Cuphysteria hits New Zealand

Cuphysteria hits New Zealand

WELLINGTON - Agence France-Presse
Cuphysteria hits New Zealand

Fans cheer from the shore after Emirates Team New Zealand raced against Oracle Team USA in Race 10 of the 34th America’s Cup yacht sailing. REUTERS photo

With Emirates Team New Zealand sitting on the verge of regaining the America’s Cup, the country’s usual obsession with rugby has been overtaken by yachting mania.

In the first-to-nine finals series being sailed in San Francisco Bay, Team New Zealand holds a commanding 7-1 lead over holders Oracle Team USA.

And the Kiwis could claim the 162-year-old trophy for only the third time early Wednesday New Zealand time, when the next two races are scheduled.

Headlines have proclaimed that the New Zealand team is “Storming Home”, economists have predicted a NZ$500 million (US$410) windfall, and fans are buying up thousands of lucky red socks while dubbing sport’s oldest active trophy as “New Zealand’s Cup”.

Unlike New Zealand’s year-round obsession with rugby union, the love affair with yachting and the America’s Cup hibernates for long periods.

Yachting fever exploded

But with New Zealand on the verge of claiming “the Auld Mug” -- as the silver ewer is affectionately known -- for the first time in 10 years, yachting fever has exploded.

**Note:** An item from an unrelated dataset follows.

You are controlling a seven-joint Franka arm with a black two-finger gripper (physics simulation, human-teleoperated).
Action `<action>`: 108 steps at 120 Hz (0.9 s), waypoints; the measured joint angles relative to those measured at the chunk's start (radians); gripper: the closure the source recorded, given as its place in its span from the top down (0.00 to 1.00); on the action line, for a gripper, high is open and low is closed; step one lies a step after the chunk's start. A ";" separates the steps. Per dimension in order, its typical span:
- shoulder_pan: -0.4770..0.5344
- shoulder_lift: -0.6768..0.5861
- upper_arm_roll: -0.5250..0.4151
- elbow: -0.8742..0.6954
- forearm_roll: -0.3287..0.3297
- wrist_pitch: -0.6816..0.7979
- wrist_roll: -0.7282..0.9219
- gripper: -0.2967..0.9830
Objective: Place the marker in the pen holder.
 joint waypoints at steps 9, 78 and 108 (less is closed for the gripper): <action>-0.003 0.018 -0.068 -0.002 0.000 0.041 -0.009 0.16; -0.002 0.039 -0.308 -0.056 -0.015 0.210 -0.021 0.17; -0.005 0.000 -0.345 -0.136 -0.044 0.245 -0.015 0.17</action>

With the races being sailed between 8:00am and 10:00am New Zealand time (2000-2200 GMTTuesday), workers have been delaying the start to their day to watch the competition.

But employers are not complaining and hotels are happy to give guests a late check out.

Fans are snapping up red socks, which were worn by the late Sir Peter Blake as “lucky charms” when he headed New Zealand’s first successful America’s Cup campaign in 1995 and which are now seen as a show of team support.

“Today we had sold around 20,000 and when I came in this morning there were 300 more orders,” Shelley Campbell, the chief executive of the Sir Peter Blake Trust, told AFP Tuesday.

“We’ve had to call in more volunteers to ship them out. It’s been mounting in the last couple of days. It seems everyone wants to get behind it.” More than 925,000 people, about 20 percent of New Zealand’s population, watched the racing on Sunday while tens of thousands more listened to radio commentaries or watched online.

Economic side of yachting open to debates

By comparison, only 512,300 watched the All Blacks beat arch rivals South Africa 29-15 the previous evening in a battle between the top two rugby teams in the world.

“New Zealanders are completely gripped by the America’s Cup,” Television New Zealand head of television, Jeff Latch, said.

“Record numbers tuned into TV One’s coverage on Sunday morning, close to a million people, which was over three quarters of those watching TV at that time.” The New Zealand government injected NZ$36 million into Team New Zealand’s NZ$130 million campaign and although they need two more wins to claim victory, there is already talk about financial support for a defence.

Relevant ministries have started assessing how big the contribution should be with Prime Minister John Key talking up benefits to New Zealand, particularly in tourism. But Key added it would be “much more difficult” to continue funding the team if they failed to win.

However, according to the New Zealand Institute of Economic Research (NZIER), it was debatable whether some of the estimated economic benefits would emerge as reality.

“The economic benefit numbers being touted by some economists I see is half a billion dollars... it’s probably going to be a tenth of that,” NZIER principal economist Shamubeel Eaqub told the New Zealand Herald.

As Cup fever grips the nation, the Herald has printed a list of things to do to stay calm if the anxiety of watching Team New Zealand get to nine wins becomes too much.

They range from starting the day with a stress-reducing asparagus omelette to simply turning off the television.

The America’s Cup mania, which is particularly intense in Auckland where any defence would be held, is a far cry from when New Zealand began preparing for the challenge in 2011.

The website polled readers then on whether NZ$36 million of taxpayer funding was money well spent -- just over 72 per cent voted no.